Колтон выдохнет шумно, закрывая глаза. Лицо исказится от боли. У Дэна сейчас так колет в груди.
— "Отвези меня к Неве". Ты запомнил.
— Я никогда не смог бы забыть. Ну, так что? Ты разрешишь? Позволишь нам... попытаться.
— Дэн... я не знаю, зачем.
Но ты ведь зачем-то пришел. Сюда, а не к Холл и даже не к старшему брату. Ты пришел и остался, и опять заполнил мой мир до краев.
— Кол, только отпуск, запоздавший на долгие годы. Сходим с тобой в Эрмитаж и увидим, как разводят мосты над той самой Невой. Посмотрим, где жили императоры царской России. Послушаем уличных музыкантов. В Петербурге, говорят, они особенно хороши. Это ни к чему тебя не обяжет...
... я и так тебе задолжал до конца нашей жизни.
Не замечает, как что-то течет по лицу, падает на бумагу, оставляя мокрые, размытые пятна.
— Дэн... ну... эй, ты чего?
Кажется, его голос впервые с возвращения замрет и сорвется. Пальцы сотрут дорожки со скул.
— Дэниел, я...
— ... не любишь меня. Знаю, помню. Но мы могли бы...
— Я хотел сказать, что согласен... на отпуск.
У него щетина на лице и мешки под глазами. У него обкусаны ногти и тусклый, невыразительный взгляд, который цепляется за тот самый глобус, что до сих пор за шторой стоит на окне. Как призрак того, что никак не уходит.
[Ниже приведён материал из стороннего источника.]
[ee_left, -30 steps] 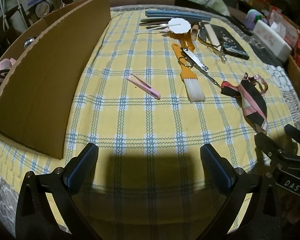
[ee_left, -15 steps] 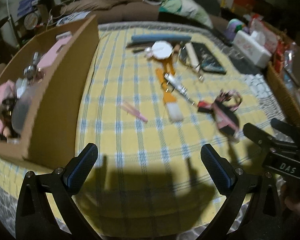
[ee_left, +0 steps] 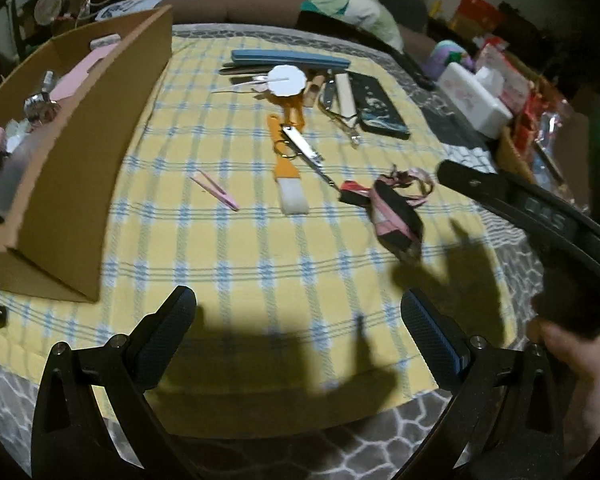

— Спасибо, — одно только слово. На большее не хватит голоса, сил. К себе прижимает рывком, чувствуя, как напрягаются плечи, как выпрямляется струною спина.
Так, будто хочет его оттолкнуть, только терпит.
Так, будто... решил все же дать ему шанс?
— Кол, я люблю тебя.
Не ответит, но молча кивает.
Прижмется щекою к плечу и тихо-тихо руками ведет по спине. Обнимает.